# [What you should do]
Using the records below, write out only the lines from the line containing "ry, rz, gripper" up to and including the line containing "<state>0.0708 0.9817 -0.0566", exactly, with no pictures.

**** Supplied data

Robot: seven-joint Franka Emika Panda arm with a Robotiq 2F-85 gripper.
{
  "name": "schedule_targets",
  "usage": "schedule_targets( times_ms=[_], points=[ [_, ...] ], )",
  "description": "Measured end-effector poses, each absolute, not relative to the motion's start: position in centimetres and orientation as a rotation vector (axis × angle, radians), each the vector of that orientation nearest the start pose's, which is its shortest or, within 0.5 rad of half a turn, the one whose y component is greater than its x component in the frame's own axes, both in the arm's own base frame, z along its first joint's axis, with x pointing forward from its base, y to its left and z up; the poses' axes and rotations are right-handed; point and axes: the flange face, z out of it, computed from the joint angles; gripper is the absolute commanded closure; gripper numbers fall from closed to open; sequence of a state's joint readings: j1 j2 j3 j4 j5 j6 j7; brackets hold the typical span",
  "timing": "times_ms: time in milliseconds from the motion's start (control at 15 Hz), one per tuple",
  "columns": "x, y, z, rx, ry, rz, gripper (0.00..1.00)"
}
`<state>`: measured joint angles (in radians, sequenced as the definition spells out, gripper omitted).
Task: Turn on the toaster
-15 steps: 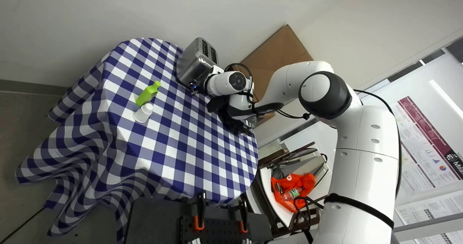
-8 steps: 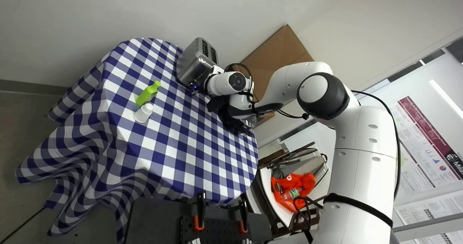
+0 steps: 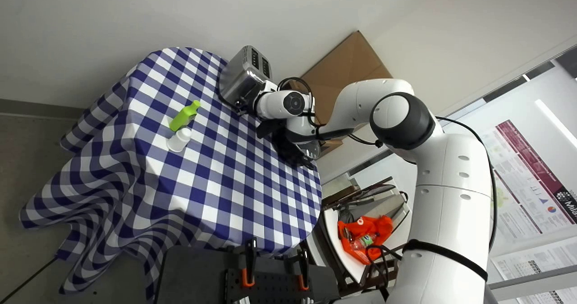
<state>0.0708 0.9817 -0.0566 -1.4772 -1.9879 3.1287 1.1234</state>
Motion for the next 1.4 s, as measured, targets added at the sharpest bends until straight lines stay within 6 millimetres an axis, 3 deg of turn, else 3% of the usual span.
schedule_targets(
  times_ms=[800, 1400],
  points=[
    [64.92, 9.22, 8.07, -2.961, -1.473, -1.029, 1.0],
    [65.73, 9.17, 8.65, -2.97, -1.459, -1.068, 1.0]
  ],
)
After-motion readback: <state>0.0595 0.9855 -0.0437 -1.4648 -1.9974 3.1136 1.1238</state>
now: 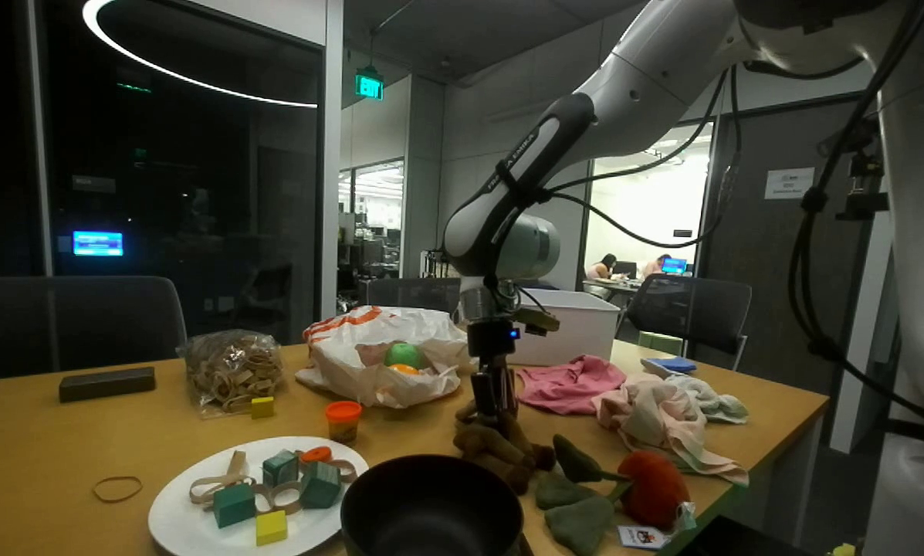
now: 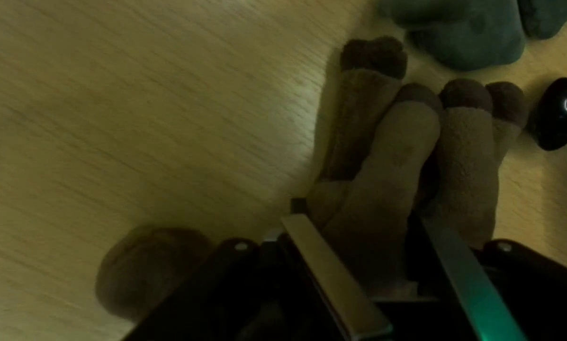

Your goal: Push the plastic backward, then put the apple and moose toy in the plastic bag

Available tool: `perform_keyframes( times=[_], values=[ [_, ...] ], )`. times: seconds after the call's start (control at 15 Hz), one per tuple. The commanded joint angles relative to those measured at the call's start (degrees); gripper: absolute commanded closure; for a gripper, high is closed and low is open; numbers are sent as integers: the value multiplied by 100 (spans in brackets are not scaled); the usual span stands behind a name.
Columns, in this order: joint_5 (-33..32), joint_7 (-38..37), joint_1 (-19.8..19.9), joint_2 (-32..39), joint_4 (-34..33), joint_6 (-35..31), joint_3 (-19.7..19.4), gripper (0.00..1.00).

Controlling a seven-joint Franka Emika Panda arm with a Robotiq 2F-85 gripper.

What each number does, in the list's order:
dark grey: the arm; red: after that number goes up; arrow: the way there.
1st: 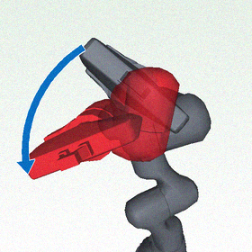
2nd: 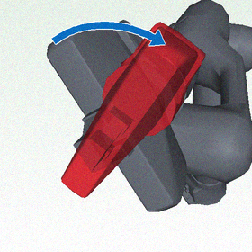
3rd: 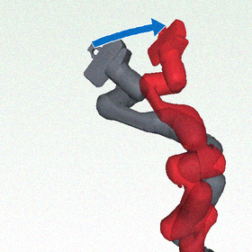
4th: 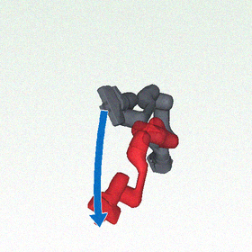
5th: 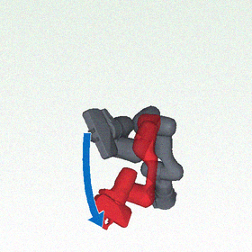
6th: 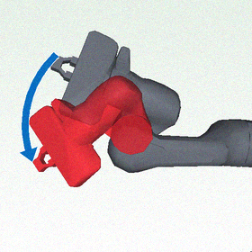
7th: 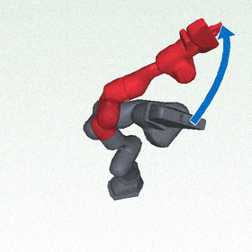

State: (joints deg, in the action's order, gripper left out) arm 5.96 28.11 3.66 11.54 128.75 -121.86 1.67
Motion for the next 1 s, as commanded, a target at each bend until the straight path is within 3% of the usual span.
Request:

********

# [Answer]
  "columns": "x, y, z, rx, ry, rz, gripper (0.00..1.00)"
}
`<state>`: measured joint angles (in radians, sequenced as the definition spells out, gripper omitted).
Task: Turn on the toaster
-15 steps: 
-8 steps: 
+0 steps: 
<state>0.0708 0.9817 -0.0566 -1.4772 -1.9879 3.1287 1.1234</state>

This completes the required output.